Bad bots can, in turn, be categorised into three groups based on their level of sophistication: simple, moderate, and advanced. Simple bots are characterised by their lack of deception capabilities and do not disclose their automated nature. These may include simple Python scripts or bash-automated cURL commands. In contrast, moderate bots attempt to disguise themselves as legitimate browsers by altering their user agent and incorporating browser-like functionalities. These include headless browsers with JavaScript capabilities. Advanced bots further enhance evasive techniques by emulating human behaviours, such as mouse movements, clicks, or human-like browsing patterns.
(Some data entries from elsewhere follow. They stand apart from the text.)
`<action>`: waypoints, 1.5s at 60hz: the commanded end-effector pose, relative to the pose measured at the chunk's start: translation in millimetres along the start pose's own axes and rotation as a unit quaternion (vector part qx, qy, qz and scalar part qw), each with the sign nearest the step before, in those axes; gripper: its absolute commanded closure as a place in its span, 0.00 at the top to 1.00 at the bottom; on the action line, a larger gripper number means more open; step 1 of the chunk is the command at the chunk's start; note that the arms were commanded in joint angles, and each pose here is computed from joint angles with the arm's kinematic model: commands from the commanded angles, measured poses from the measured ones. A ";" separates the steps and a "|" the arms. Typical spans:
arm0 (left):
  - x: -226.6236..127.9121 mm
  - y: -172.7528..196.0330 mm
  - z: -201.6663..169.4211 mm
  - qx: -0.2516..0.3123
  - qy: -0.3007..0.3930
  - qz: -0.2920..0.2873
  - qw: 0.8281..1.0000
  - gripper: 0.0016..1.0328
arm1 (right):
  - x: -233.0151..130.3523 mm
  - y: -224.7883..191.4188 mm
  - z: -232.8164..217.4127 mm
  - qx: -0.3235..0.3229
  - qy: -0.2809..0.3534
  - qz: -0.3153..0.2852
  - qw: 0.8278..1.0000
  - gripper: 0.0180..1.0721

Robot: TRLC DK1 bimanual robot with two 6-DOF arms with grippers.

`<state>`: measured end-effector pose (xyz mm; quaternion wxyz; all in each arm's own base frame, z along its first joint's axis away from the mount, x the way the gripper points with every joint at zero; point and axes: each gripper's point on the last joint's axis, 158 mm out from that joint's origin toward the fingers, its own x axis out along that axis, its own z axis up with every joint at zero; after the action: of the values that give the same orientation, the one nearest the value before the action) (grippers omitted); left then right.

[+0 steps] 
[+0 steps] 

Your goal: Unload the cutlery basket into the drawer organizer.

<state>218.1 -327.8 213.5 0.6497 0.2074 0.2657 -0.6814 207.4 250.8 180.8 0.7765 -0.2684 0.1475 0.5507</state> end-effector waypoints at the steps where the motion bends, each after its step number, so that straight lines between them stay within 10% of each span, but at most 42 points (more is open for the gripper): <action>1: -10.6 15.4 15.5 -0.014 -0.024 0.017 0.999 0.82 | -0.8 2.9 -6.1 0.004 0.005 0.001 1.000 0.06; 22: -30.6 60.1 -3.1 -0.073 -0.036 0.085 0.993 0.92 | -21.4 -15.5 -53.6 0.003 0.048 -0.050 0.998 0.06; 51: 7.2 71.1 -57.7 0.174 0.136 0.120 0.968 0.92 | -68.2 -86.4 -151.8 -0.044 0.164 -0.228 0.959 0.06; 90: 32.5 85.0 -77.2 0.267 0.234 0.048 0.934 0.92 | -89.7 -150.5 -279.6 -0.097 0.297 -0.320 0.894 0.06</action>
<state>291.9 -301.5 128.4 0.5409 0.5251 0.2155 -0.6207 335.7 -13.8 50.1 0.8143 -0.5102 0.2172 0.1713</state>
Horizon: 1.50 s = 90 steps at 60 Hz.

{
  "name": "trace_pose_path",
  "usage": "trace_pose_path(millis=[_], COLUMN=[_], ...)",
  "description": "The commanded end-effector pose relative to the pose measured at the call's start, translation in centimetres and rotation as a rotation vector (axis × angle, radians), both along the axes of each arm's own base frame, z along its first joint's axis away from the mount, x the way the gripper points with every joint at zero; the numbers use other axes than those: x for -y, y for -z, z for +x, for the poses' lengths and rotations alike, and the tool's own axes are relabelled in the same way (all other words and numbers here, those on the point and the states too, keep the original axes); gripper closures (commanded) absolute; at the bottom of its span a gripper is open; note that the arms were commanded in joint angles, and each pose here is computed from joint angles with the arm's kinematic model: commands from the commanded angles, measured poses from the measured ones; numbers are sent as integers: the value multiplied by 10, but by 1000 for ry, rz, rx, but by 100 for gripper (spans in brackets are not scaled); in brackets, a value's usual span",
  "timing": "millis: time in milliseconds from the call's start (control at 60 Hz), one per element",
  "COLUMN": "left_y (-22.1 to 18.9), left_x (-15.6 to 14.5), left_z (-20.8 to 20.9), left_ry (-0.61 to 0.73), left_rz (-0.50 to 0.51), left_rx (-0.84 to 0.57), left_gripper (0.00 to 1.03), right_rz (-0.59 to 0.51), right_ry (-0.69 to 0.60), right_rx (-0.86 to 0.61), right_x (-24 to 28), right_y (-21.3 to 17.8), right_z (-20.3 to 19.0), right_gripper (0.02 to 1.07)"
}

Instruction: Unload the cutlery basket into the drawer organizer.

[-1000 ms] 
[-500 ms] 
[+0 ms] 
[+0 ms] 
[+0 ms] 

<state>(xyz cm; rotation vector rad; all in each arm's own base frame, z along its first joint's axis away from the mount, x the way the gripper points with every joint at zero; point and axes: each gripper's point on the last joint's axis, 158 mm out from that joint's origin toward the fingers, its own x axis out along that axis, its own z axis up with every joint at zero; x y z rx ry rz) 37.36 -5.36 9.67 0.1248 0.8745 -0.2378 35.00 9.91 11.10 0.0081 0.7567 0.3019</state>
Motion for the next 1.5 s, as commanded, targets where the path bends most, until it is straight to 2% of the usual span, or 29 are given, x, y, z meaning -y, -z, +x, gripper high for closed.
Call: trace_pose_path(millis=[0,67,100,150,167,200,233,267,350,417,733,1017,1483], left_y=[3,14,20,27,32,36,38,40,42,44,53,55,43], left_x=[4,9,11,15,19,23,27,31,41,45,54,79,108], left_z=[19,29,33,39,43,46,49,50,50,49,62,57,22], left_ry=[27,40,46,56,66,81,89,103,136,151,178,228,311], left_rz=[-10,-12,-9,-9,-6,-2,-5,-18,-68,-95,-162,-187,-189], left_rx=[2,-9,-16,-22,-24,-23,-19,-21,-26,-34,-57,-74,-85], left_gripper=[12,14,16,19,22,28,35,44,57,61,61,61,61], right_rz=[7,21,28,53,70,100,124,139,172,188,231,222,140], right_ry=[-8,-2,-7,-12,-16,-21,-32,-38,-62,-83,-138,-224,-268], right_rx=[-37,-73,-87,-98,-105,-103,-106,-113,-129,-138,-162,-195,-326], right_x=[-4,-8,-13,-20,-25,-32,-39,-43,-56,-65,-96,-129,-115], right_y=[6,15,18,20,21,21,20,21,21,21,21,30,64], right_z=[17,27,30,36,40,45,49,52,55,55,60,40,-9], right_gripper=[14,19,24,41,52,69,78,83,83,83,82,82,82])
3.2 Adversarial and evasion techniques

This subsection explores the key strategies used by advanced web bots to evade detection, highlighting the challenges faced by web administrators and security professionals in their efforts to protect websites from malicious automation.

3.2.1 Headless browser

A headless browser, in contrast to a headful browser, is a web browser that operates without a graphical user interface (GUI), meaning it does not display visual elements such as buttons, images, or text on the screen. Instead, it runs in the background, executing the same web interactions as a standard browser but without rendering content for user viewing. Headless browsers are commonly used for automated tasks such as web scraping, testing, and performance monitoring, as they consume fewer resources and can execute tasks faster. Automation frameworks like Selenium I , Puppeteer II , or Playwright III are popular implementations of headless browsers, offering powerful scripting capabilities to interact with web pages. While headless browsers serve legitimate purposes, they are also exploited by malicious actors to bypass detection mechanisms. As a result, they have become the de facto tools for bot development. The programmatic and granular nature of automation frameworks and headless browsers allows for the simulation of complex user interactions, support for JavaScript, and the crafting of adversarial fingerprints. Subsequent evasion techniques are built upon these frameworks.
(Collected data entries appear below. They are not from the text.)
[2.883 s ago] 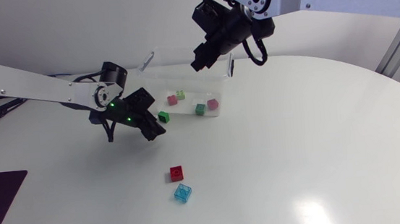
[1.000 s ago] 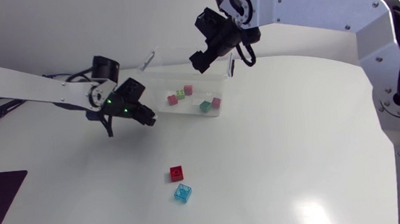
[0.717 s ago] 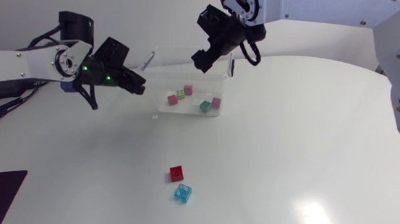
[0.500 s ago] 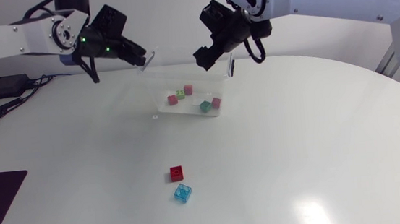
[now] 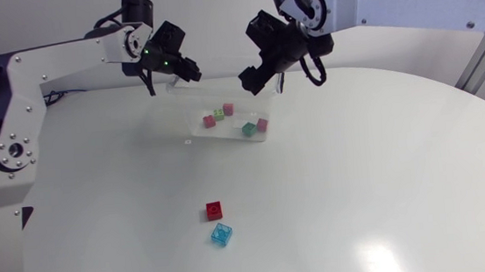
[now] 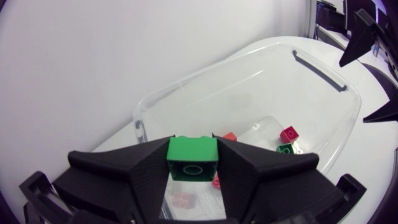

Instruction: Place the duplo bricks in the container

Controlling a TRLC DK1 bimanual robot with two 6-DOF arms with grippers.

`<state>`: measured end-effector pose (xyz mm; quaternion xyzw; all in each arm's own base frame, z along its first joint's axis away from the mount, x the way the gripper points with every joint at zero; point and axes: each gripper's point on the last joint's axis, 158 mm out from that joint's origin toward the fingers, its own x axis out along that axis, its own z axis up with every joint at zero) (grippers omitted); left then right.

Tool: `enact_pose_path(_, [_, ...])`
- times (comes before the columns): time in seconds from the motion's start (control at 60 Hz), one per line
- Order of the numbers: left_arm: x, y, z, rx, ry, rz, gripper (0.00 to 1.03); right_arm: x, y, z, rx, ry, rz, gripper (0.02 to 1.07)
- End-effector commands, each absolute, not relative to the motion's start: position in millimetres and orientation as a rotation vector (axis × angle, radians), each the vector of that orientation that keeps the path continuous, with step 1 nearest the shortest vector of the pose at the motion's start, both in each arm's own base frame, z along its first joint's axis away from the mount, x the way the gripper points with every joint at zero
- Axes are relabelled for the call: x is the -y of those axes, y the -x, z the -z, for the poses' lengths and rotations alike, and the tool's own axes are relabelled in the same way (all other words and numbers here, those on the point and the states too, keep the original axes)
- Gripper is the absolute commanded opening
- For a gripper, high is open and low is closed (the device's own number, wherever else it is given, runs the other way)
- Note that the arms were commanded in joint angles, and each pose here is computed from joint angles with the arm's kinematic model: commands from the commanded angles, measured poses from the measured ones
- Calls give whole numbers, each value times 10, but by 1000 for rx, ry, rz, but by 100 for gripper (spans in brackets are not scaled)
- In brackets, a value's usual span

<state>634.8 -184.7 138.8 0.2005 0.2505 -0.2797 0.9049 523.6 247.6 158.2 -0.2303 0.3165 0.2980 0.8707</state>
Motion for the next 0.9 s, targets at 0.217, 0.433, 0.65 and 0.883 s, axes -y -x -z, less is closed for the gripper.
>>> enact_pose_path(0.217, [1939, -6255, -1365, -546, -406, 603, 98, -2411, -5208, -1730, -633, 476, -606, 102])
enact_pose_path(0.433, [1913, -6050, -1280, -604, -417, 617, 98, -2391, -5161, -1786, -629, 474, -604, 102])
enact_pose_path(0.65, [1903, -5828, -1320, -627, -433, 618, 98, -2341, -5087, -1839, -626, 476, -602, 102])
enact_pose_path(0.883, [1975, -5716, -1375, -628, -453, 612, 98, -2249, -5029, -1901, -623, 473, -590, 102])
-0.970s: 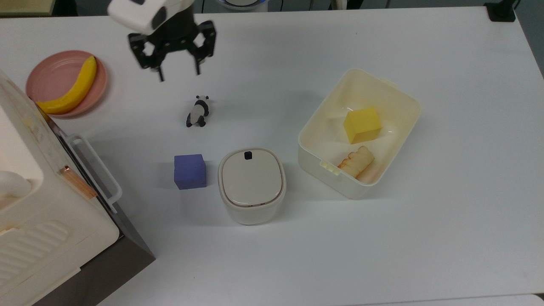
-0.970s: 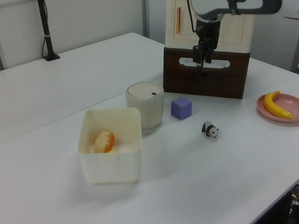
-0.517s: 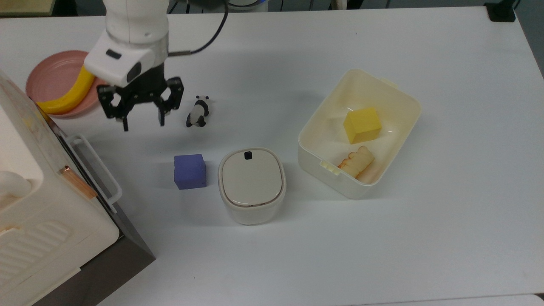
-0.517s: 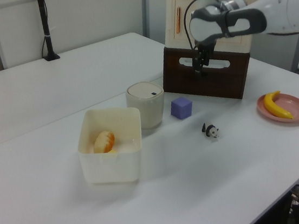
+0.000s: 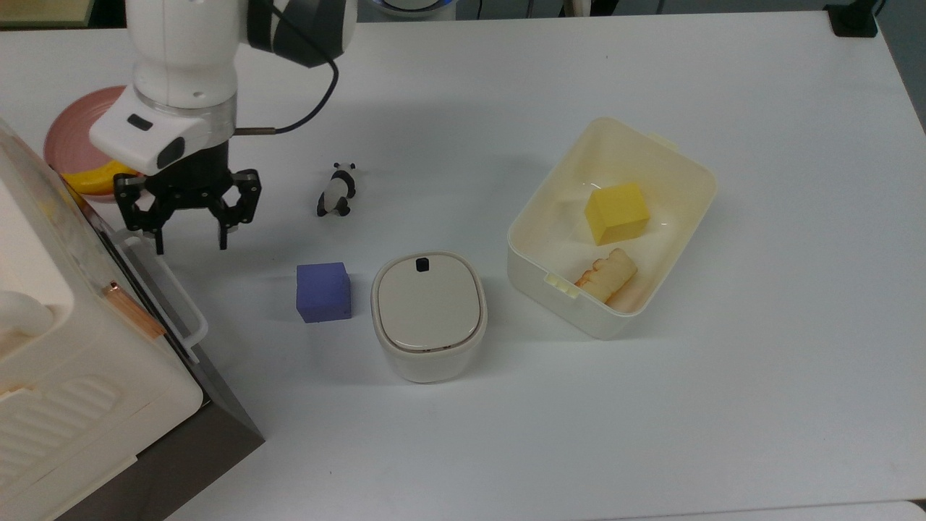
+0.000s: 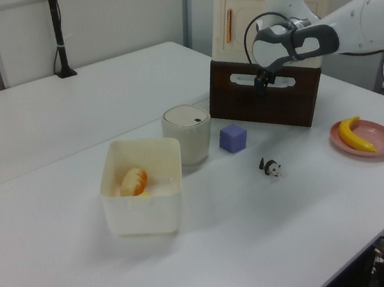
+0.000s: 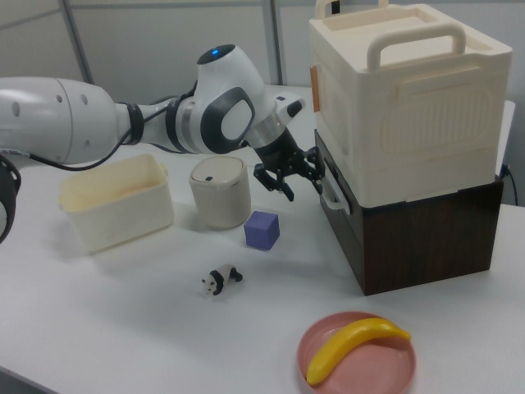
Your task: Slide open the drawer
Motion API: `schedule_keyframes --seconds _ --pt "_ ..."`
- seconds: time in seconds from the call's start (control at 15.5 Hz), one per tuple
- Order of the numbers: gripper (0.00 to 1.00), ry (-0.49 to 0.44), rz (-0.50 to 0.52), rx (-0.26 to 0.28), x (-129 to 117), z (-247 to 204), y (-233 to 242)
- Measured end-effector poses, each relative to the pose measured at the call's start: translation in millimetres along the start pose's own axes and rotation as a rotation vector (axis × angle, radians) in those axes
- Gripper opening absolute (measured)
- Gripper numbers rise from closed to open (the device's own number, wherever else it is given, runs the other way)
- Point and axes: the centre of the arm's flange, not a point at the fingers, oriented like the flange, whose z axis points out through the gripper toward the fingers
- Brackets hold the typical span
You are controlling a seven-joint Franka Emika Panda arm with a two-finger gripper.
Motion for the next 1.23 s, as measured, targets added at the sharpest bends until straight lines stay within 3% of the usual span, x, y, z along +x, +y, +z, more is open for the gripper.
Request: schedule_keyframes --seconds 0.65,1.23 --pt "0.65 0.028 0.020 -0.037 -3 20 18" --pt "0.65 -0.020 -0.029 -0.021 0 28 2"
3.2.2 Adversarial fingerprints

To prevent abuse, headless browsers typically disclose their automated nature by default 28 . For example, headless Google Chrome includes the substring "HeadlessChrome" as part of the user agent. However, this disclosure can be easily bypassed, as the same tools that enable headless browsing also allow for the customisation of user agents. Similarly, Chromium’s rendering engine can reveal that the browser is being automated, circumvented by disabling a flag, — disable-blink-features=AutomationControlled.

By following these principles, a malicious actor can alter a headless browser’s configuration to the extent that its fingerprints become indistinguishable from those of a human-controlled one. In response, security measures continuously update the list of the attributes and their values to detect and counter such evasive tactics. A more comprehensive list of Chromium’s Command Line Switches can be found online IV , as well as through Firefox’s configuration V .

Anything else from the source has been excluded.